DATA →
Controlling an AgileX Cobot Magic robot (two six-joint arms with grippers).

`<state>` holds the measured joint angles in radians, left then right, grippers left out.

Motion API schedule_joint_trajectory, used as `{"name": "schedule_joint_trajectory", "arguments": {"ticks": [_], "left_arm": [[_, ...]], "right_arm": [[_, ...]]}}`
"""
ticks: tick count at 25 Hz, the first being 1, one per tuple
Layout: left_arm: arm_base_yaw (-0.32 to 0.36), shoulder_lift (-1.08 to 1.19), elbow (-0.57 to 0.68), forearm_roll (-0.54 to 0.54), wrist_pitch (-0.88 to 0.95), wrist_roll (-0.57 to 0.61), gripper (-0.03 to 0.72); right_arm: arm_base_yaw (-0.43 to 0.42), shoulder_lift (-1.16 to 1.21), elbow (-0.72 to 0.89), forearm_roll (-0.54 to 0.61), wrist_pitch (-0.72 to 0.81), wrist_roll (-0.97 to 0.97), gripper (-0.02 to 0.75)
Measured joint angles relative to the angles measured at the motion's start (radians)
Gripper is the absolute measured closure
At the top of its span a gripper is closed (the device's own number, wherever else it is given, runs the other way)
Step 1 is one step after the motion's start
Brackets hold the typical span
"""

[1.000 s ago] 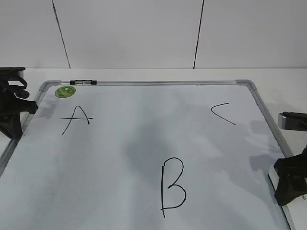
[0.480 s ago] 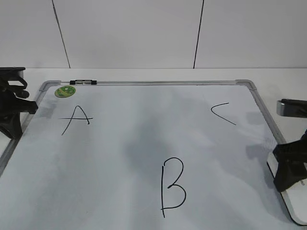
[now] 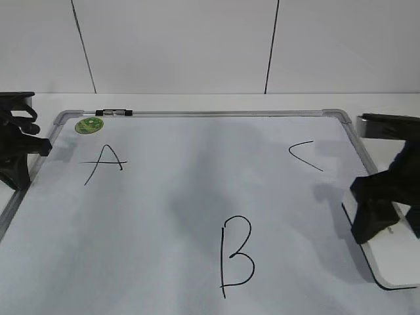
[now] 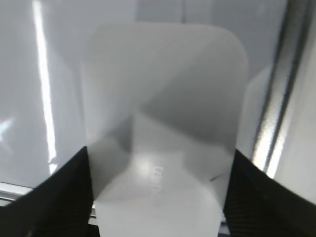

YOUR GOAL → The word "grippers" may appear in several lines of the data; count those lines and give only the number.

TASK RESULT → 2